Guardiola também comprou brigas significativas em Manchester. Barrou o goleiro Hart, ídolo da torcida, por não ter bom jogo com os pés. Também tirou da equipe, em momentos diferentes, unanimidades como Yaya Touré e Agüero. Definiu movimentações e esquemas que já havia tentado em outras equipes, desconsiderando o perfil dos atletas e a capacidade de execução dessas ideias.

A lista de mudanças impostas por Guardiola também tem um rejuvenescimento do elenco. A contratação do brasileiro Gabriel Jesus, titular da seleção comandada por Tite, é apenas uma parte desse processo.

“Penso que quando um treinador chega a um novo clube e disputa um novo campeonato é sempre difícil. Sei que no futebol você parabeniza os jogadores quando as coisas vão bem e critica os treinadores quando as coisas vão mal. Por isso, não estou surpreso, mas você precisa de tempo”, disse Carlo Ancelotti, atual treinador do Bayern de Munique, ao ser questionado em entrevista coletiva sobre o trabalho de Guardiola no Manchester City.

Qualquer avaliação sobre o trabalho de Guardiola no Manchester City é extremamente precoce. Ainda é possível que a equipe comandada por ele tire a diferença de sete pontos para o Chelsea e brigue pelo título da Liga dos Campeões, por exemplo. Ainda é possível que os resultados só apareçam no médio prazo ou sequer apareçam. Ainda é possível que os parâmetros sejam outros, mais ligados ao desempenho ou ao padrão de jogo.

Também é possível, como sempre diz o mestre Tostão, que Guardiola não seja tudo isso. Que o treinador tenha relevância enorme, é claro, e que possa impor uma série de conceitos diferentes em suas equipes, mas que o protagonismo das ações do jogo continue nas mãos dos atletas.

O futebol é um ambiente sistêmico, e todas as engrenagens que fazem parte disso têm importância no contexto – Guardiola, inclusive. A questão aqui é personalizar demais ou impor a uma pessoa o peso de todo um trabalho.

A questão também é como avaliamos o trabalho de alguém. Guardiola será eternamente cobrado pelo nível que estabeleceu no Barcelona ou pelos parâmetros que já construiu na carreira. As críticas ao treinador sempre partirão de um altíssimo grau de expectativa que existe em torno dele.

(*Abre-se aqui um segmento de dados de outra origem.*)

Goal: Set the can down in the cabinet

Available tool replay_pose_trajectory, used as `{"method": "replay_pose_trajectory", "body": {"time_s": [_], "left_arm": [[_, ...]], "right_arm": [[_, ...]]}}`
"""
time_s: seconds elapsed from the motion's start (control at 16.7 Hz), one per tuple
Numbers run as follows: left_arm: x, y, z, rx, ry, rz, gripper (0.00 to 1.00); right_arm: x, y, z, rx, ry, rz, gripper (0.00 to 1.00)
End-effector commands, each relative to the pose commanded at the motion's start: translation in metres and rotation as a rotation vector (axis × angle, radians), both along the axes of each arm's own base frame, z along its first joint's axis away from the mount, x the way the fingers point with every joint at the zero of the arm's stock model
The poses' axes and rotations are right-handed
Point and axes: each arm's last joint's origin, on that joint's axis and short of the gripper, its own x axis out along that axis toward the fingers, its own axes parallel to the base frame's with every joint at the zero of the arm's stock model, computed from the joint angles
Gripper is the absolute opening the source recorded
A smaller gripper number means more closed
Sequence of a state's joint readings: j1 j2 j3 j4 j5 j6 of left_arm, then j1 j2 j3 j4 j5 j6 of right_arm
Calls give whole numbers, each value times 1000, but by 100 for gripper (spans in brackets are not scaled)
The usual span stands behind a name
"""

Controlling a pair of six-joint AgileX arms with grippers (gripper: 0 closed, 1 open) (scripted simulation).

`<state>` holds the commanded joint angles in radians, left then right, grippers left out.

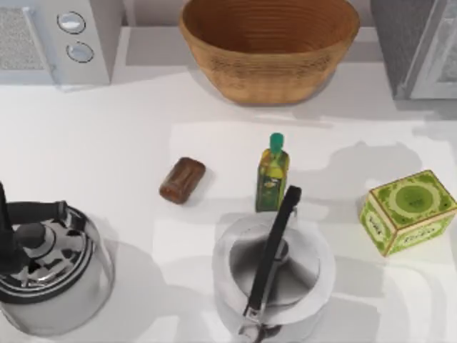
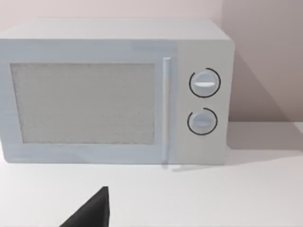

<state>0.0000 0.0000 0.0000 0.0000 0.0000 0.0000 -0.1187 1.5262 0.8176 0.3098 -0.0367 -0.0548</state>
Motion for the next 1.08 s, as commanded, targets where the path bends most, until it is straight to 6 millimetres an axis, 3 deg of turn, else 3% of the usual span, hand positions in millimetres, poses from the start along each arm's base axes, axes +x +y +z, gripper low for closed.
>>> {"method": "replay_pose_trajectory", "body": {"time_s": [0.36,0.78,1.08], "left_arm": [[0,0,0,0,0,0,100],[0,0,0,0,0,0,100],[0,0,0,0,0,0,100]], "right_arm": [[-30,6,7,47,100,34,0],[-33,6,7,53,95,34,0],[-69,13,7,64,83,34,0]]}}
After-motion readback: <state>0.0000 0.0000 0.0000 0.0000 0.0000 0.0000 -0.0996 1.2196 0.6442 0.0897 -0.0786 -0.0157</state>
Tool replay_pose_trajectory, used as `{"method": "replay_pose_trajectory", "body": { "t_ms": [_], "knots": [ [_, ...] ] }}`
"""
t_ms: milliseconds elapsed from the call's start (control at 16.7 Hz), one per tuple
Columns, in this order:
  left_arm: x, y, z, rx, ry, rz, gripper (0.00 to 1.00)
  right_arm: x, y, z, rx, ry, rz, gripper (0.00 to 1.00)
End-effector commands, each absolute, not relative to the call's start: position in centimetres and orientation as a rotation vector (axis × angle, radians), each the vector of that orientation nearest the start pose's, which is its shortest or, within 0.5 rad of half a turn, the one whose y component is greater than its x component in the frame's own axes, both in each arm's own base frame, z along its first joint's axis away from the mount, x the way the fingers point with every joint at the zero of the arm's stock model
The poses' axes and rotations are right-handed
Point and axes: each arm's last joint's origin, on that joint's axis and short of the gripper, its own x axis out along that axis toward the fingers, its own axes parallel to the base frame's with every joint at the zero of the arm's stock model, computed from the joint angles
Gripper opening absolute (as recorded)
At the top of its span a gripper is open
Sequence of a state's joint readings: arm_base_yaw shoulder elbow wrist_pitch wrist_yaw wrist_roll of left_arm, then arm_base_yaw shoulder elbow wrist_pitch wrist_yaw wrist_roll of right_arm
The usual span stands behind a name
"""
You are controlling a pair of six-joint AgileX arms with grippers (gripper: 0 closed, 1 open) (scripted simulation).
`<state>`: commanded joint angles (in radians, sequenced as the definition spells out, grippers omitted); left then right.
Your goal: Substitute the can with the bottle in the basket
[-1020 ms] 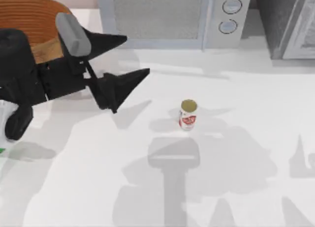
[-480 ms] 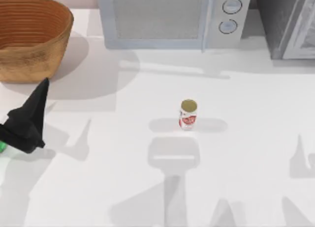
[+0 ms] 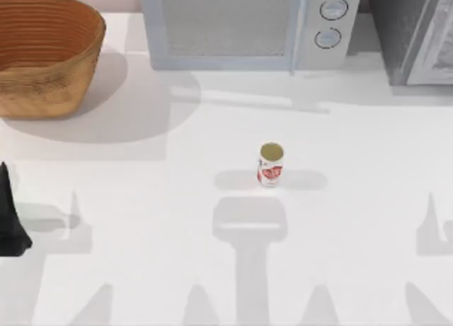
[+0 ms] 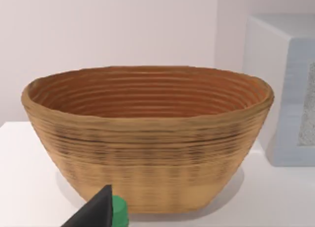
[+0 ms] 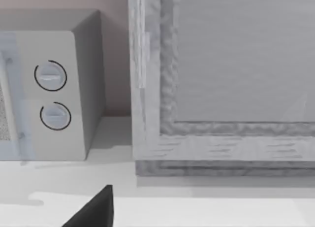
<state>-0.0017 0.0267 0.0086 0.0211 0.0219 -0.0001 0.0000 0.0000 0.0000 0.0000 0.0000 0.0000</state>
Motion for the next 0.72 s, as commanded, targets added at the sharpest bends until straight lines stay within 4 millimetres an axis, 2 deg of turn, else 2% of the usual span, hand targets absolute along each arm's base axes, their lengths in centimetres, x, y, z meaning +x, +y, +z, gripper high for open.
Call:
{"method": "replay_pose_trajectory", "body": {
  "t_ms": [420,720],
  "knots": [
    [10.6,-0.2,16.1,0.000,-0.001,-0.004,1.00,10.6,-0.1,16.0,0.000,0.000,0.000,1.00],
    [11.5,0.1,15.0,0.006,0.071,-0.006,1.00,10.6,-0.1,16.0,0.000,0.000,0.000,1.00]
  ]
}}
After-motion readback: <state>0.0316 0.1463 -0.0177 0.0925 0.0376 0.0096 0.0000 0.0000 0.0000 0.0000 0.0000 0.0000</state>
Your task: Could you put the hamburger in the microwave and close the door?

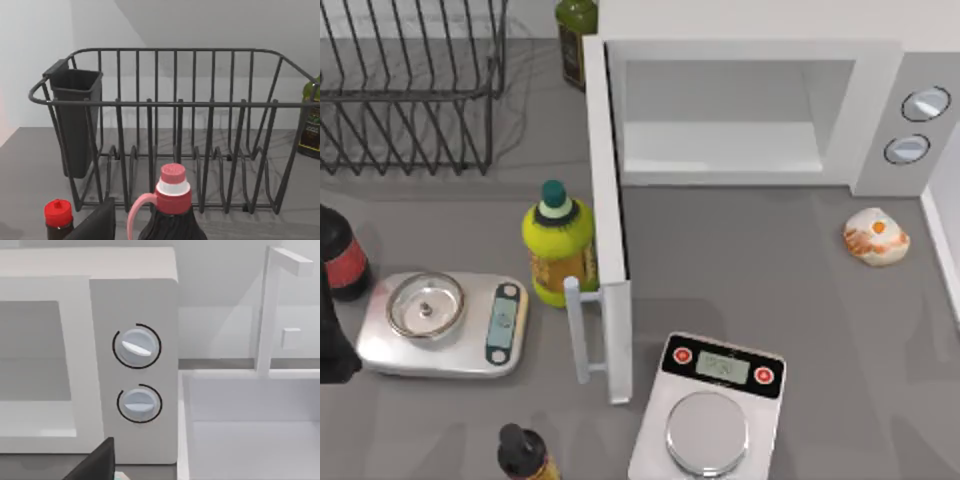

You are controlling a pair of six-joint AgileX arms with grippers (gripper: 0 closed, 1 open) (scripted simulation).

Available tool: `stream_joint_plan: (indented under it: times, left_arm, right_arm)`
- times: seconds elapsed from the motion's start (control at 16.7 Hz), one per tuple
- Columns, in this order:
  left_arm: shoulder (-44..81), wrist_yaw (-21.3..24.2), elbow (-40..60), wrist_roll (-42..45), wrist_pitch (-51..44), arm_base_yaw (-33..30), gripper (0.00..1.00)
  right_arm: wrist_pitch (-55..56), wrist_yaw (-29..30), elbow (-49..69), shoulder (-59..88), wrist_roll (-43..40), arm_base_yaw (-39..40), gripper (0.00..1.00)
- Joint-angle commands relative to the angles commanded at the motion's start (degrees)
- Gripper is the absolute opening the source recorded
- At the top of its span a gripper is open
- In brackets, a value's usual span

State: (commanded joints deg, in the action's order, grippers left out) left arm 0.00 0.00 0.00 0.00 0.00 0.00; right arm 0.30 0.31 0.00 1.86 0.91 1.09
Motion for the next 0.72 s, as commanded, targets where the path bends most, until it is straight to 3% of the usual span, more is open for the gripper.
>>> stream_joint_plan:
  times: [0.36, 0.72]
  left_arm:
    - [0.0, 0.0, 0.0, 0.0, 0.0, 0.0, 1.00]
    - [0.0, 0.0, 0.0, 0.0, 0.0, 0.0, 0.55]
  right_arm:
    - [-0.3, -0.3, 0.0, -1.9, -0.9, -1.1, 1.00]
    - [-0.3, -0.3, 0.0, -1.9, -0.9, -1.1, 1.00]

É preciso ter enorme cuidado com essa linha. O Guardiola de hoje certamente não é o mesmo que trabalhou no Barcelona em 2008 – como treinador e como pessoa. Pessoas mudam e conceitos mudam. Tudo pode evoluir e pode caminhar para direções diferentes, e julgar um técnico por algo que aconteceu há quase dez anos é como avaliar um filme pelas coisas que o diretor produziu anteriormente.

No fim, ainda que as profissões tenham naturezas incomparáveis, é um pouco isso: currículo serve para que tenhamos contexto ou possamos entender os caminhos profissionais de uma pessoa, mas não podemos cobrar ou exigir coerência a partir disso. Técnicos mudam porque todo mundo muda. Guardiola é prova disso.